Every line below that holds the word "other" must be listed.

** Opening Stored data block **

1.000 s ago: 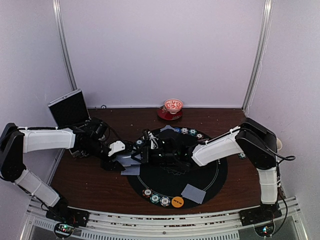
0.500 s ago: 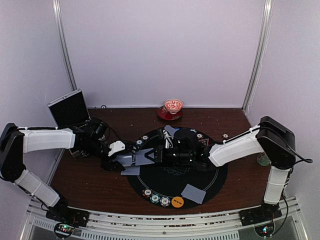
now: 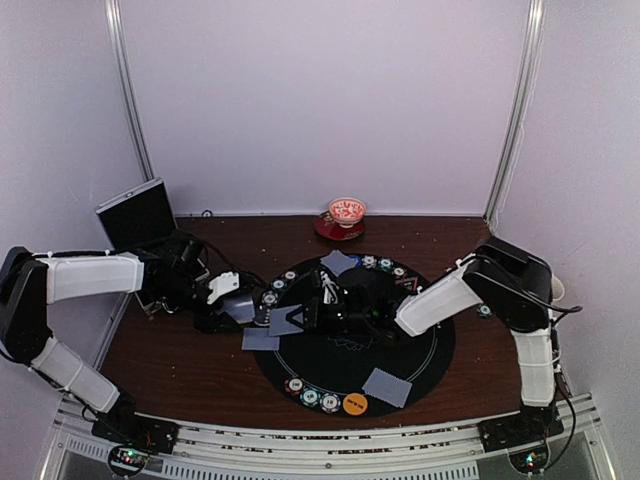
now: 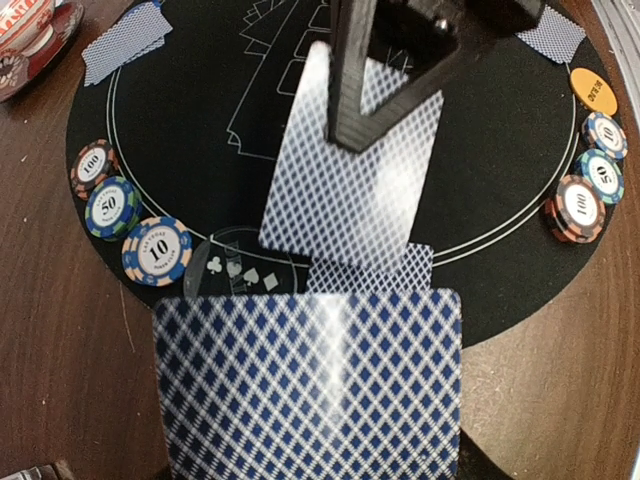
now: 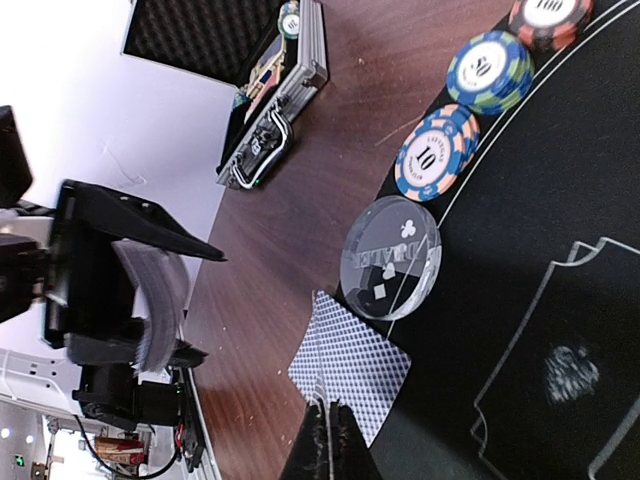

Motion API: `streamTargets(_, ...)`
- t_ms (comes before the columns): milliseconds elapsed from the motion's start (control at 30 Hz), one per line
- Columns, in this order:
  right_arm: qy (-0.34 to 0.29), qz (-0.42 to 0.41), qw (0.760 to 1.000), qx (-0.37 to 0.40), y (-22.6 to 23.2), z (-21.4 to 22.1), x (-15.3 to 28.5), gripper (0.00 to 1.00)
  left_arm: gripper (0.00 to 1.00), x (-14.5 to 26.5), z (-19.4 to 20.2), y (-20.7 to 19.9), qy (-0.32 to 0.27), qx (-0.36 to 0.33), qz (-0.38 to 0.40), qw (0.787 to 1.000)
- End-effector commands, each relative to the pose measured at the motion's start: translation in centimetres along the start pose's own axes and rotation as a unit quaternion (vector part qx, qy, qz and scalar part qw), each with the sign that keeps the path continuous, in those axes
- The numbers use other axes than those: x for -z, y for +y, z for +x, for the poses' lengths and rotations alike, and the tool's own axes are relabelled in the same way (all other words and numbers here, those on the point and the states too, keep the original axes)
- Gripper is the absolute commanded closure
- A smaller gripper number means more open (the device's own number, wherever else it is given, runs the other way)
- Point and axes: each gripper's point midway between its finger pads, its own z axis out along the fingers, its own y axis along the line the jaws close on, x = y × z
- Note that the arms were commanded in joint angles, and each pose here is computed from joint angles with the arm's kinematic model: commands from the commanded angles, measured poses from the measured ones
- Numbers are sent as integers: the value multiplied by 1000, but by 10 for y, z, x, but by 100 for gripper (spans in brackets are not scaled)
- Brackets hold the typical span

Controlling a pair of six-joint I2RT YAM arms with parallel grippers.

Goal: Distribute texas hold em gaming equipment
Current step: Pick up the poker card from the face-down deck piles, then distribute the poker card in the dealer area.

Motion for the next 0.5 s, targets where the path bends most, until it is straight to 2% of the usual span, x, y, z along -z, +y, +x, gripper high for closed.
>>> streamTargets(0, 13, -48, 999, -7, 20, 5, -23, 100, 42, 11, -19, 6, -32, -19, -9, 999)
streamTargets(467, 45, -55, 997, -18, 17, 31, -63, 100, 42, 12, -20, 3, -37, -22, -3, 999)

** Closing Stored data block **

Exercise output:
- The numbers use other axes than those: x for -z, y for +y, z for +x, for the poses' lengths and rotations alike, and the tool's own axes are relabelled in the same way (all other words and numbers here, those on the point and the states too, keep the original axes)
- A smaller gripper number means more open (the device's own number, wherever else it is given, runs the other way)

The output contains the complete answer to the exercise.